MARKET POINT-Drop in sight in Europe, fears linked to inflation are growing (updated) – 06/13/2022 at 08:42


(Updated with futures, Tokyo close, European bond market open, bitcoin, UK April GDP, metals)

* The main European indices expected in the red

* Wall Street and Tokyo ended lower after US inflation

* US bond yields and the “dollar index” are rising

* The Fed and BoE meeting on the agenda for the week

* China’s stock markets fall amid COVID-19 outbreak

by Laetitia Volga

PARIS, June 13 (Reuters) – Major European stock markets are expected to fall on Monday as the latest U.S. inflation data reignited fears of aggressive monetary tightening by the Federal Reserve as the situation health in Beijing increases uncertainties for global growth.

Futures contracts show a decline of 2.09% for the Parisian CAC 40

.FCHI , 1.72% for the Dax in Frankfurt .GDAXI , 1.05% for the FTSE in London .FTSE and 1.86% for the EuroStoxx 50.

The trend should therefore be negative again in Europe, still affected by the higher than expected rise in consumer price figures in the United States as monetary policy announcements from the Federal Reserve (Fed) loom on Wednesday. nL8N2XX3B2

Investors fear that the acceleration of inflation to 8.6% over one year in the United States, its highest level since December 1981, will force the American central bank to tighten its monetary policy, with the risk of a blow shutdown for the economy.

Markets are pricing the odds of a half-point Fed rate hike on Wednesday at 80% and a 75 basis point hike at 20%.

The Bank of England (BoE), which meets its committee Thursday, should also raise its main rate, for the fifth time since December.

Fears for the global economy are further fueled by the COVID-19 crisis in China. Beijing’s most populous district of Chaoyang announced several large-scale testing campaigns on Sunday to stem the spread of the coronavirus.

THE VALUES TO FOLLOW: nL8N2XX4AY

AT WALL STREET

The New York Stock Exchange ended lower on Friday following the publication of statistics attesting to the strength of inflation in the United States.

The Dow Jones Index .DJI fell 2.73% to 31,392.79 points, the S&P-500 .SPX lost 2.91% to 3,900.73 points and the Nasdaq Composite .IXIC fell 3.52% to 11,340.02 points.

Over the week, the S&P lost 5.06%, the Dow 4.58% and the Nasdaq 5.60%, thus signing their worst week since the one that ended on January 21.

Futures contracts currently indicate a decline of between 1.46% and 2.32% at the opening.

IN ASIA

Wall Street’s decline on Friday weighed on the trend in Asia where the Nikkei on the Japanese Stock Exchange .N225 lost 3.01%, falling below 27,000 points for the first time in two weeks.

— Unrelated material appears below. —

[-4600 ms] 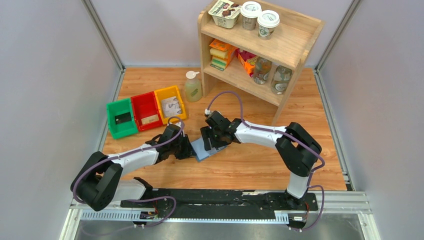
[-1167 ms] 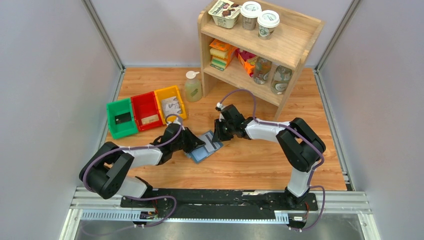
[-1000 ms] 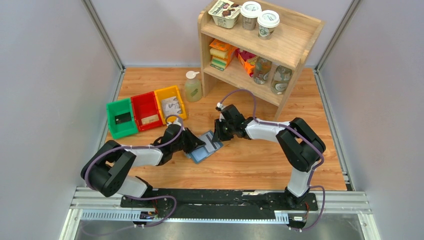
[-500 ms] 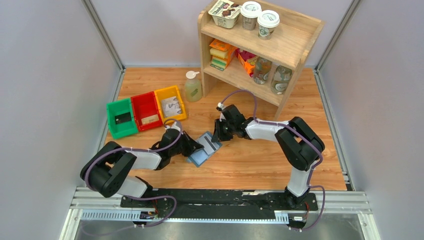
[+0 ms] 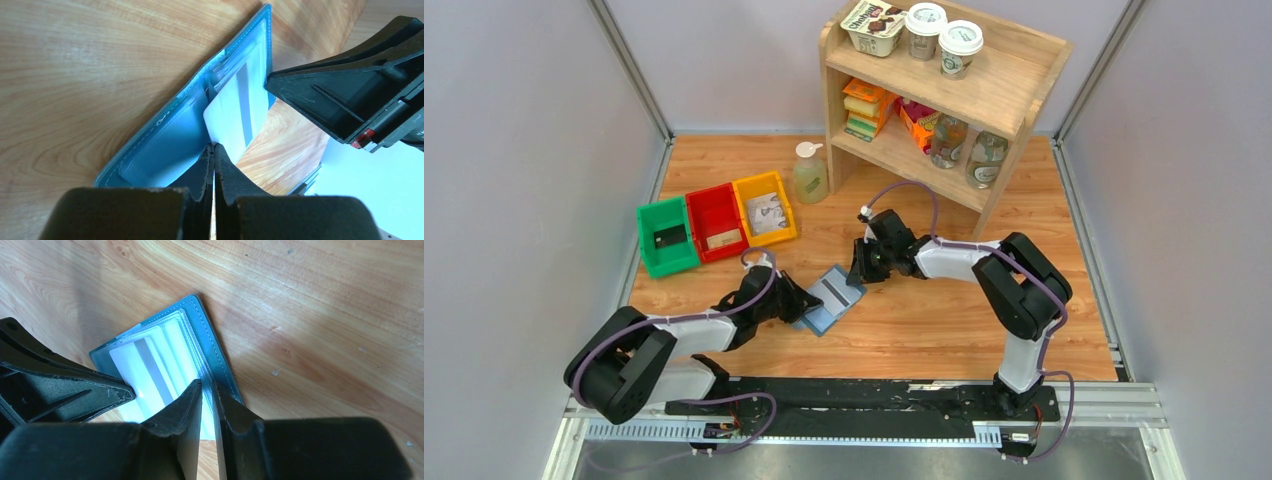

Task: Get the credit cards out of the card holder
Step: Remove the credit card from the card holder, then place the credit card in the storage box, then remove the credit card from the card holder.

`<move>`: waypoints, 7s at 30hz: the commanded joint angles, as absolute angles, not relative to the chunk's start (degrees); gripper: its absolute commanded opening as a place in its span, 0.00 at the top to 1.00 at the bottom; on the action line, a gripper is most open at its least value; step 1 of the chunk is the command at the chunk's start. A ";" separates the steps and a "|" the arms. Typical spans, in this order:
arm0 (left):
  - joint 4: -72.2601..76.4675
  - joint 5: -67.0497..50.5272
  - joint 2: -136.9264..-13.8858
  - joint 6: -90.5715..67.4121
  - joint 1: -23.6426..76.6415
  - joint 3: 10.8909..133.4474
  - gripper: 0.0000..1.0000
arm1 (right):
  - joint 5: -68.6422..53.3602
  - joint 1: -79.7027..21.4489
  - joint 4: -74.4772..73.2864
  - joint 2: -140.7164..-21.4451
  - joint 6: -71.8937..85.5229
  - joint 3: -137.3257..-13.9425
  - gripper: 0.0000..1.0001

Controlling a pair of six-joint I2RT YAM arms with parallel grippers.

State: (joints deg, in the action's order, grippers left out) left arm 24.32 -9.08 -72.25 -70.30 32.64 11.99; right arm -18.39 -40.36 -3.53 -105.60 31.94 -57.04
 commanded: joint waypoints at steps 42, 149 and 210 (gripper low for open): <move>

In China, the Shanghai SSE Composite .SSEC lost 1.52% and the CSI 300

.CSI300 1.8%.

RATE

Selling in the US bond market continues for the fourth straight session after inflation picked up, pushing yields higher.

That of ten-year Treasuries US10YT=RR gained more than one basis point to 3.1687% after a five-week peak at 3.202%. The two-year US2YT=RR climbed ten basis points to 3.1409%, trading at its highest level since December 2007.

In Europe, the German Bund’s yield DE10YT=RR fell slightly in early trading, to 1.489%.

CHANGES

The dollar gained 0.34% against a basket of reference currencies .DXY and it reached a peak against the yen since 1998 at 135.17 JPY= .

“Rising overseas yields and energy prices, coupled with continued dovish messaging from the Bank of Japan, pushed the dollar/yen to a more than 20-year high,” analysts said. from Barclays.

At the same time, the euro lost 0.3% around 1.048 dollars EUR= .

The British pound is down against the greenback and the euro after the British economy unexpectedly contracted 0.3% in April, while the Reuters consensus had forecast an expansion of 0.1%. nL6N2Y0052

GBP= GBPEUR=

On the crypto side, bitcoin BTC=BTSP fell to its lowest since December 2020, at $24,888.88, as platform Celsius Network announced it would halt withdrawals and transfers between accounts due to “terms extremes of the market”.

OIL

The oil market is trading in the red as a surge in COVID-19 cases in Beijing dampened hopes of a quick recovery in crude demand in China amid concerns over the global economic outlook with rising of US inflation.

Brent LCOc1 fell 1.72% to $119.91 a barrel and US light crude (West Texas Intermediate, WTI) CLc1 fell 1.79% to $118.51.

METALS

General risk aversion and concerns about the health crisis in China penalize base metal prices: that of aluminum CMAL3 reached a six-month low at 2,643.50 dollars per ton and that of copper

CMCU3 a two-week low.

Iron ore futures prices on the Dalian market in China are also falling. The September contract hit a near two-week low of 891 yuan.